Literary Evening

“The Parchment Maze”

a novel by Ludmila Filipova 

19:00 Sofia Gallery

Special Guest : Ludmila Filipova

LF

Biography of Ludmila Filipova

 www.ludmilafilipova.com

Ludmila Filipova is one of Bulgaria’s most popular contemporary authors. She is the author of the novels Anatomy of Illusions (2006), Scarlet Gold (2007), Glass Butterflies (2008), The Parchment Maze (2009), Dante’s Antichthon (2010), The Anomaly (2011), Typo (2012) and The Eye of The Sky (2013). Most of her books have become nationwide bestsellers and have been translated also into Russian, English, Serbian, Greek, Turkish. Three of her novels are currently being developed into films. The London WAG TV filmed a documentary movie for National Geographic based on Ludmila’s novel The Parchment Maze. The Turkish production company Sinegraf is preparing a historical international television series based on Ludmila’s first novel Anatomy of Illusions. The movie scripts based on her novels Glass Butterflies and Scarlet Gold won first places in the Bulgarian Film Center competition 2011 and the European MEDIA. Ludmila Filipova was awarded as Woman of the year 2011, Culture and Art category. She was awarded also as Writer of 2013 at the Bulgarian award ceremony Ladies Awards/ Beauty & Success 2013 and with the prestige award Golden Feather 2013.

 

With her novels, Ludmila Filipova was nominated for the European literary contest Prix du Livre Europeen 2008, short-listed for the Bulgarian literary contest Novel of the Year 2009, and as the only foreign novel nominated for the American literary award Hidden River 2009. With her novels Glass Butterflies and Scarlet Gold at 2013 Ludmila Filipova won one of the most respectful International literary contest in Russia – “Yugra”.

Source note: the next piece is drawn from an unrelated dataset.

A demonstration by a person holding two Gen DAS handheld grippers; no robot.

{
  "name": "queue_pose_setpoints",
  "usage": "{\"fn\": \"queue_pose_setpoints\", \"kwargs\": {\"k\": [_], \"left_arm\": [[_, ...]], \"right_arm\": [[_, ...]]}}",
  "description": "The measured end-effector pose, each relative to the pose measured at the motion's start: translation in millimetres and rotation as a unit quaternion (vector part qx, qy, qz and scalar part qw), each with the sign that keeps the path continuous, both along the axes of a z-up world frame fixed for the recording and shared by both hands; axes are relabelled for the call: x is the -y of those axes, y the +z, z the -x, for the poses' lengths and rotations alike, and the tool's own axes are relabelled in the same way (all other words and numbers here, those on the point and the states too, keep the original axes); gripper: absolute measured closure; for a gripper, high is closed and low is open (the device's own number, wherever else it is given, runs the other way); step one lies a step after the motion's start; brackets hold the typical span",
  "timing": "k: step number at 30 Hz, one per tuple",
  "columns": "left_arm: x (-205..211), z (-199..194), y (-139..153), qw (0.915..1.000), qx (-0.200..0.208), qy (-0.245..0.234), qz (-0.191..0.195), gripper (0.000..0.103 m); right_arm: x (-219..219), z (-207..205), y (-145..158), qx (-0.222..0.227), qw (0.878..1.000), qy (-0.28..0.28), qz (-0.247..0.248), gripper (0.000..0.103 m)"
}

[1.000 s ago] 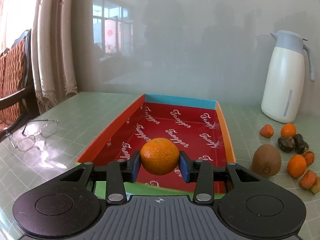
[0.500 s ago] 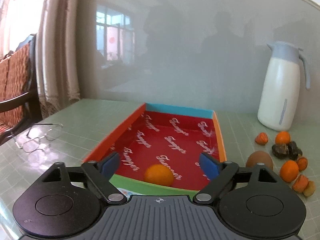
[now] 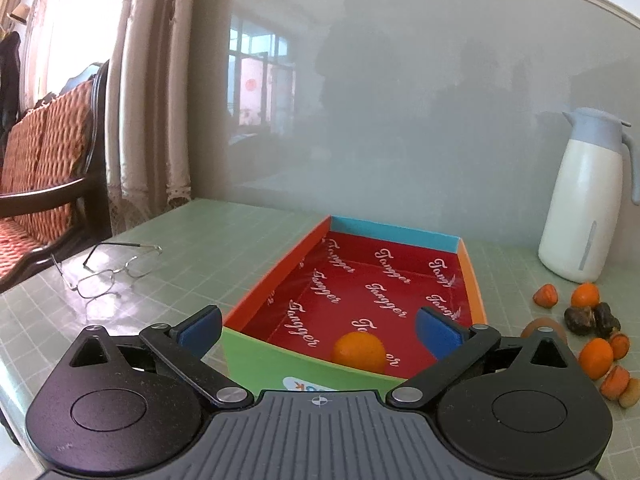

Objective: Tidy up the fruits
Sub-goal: 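Withdraw the left tool from the box while the right tool approaches the fruit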

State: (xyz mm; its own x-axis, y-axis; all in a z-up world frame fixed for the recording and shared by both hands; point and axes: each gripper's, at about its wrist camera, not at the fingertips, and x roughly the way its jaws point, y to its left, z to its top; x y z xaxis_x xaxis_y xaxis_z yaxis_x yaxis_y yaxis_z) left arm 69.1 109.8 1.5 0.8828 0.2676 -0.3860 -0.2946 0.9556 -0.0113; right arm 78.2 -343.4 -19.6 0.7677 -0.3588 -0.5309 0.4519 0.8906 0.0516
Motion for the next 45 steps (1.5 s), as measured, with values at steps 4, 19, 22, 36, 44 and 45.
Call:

Ludmila was born on Easter 1977 and she is a granddaughter of the last Socialist Bulgarian Prime-minister Grisha Filipov. Ludmila graduated from the Economic University Sofia with high honors and from the City University (US) with an MBA in General Management. Ludmila specialized also in Creative writing (fiction) at OxfordUniversity in 2009.

Moreover, Ludmila works as a TV presenter, acted in several children and adult movies and she writes as a columnist for the most popular Bulgarian newspaper 24 Hours. Years ago she worked as an editor in chief of Media&Marketing magazine and as a journalist for BusinessWeekBulgaria.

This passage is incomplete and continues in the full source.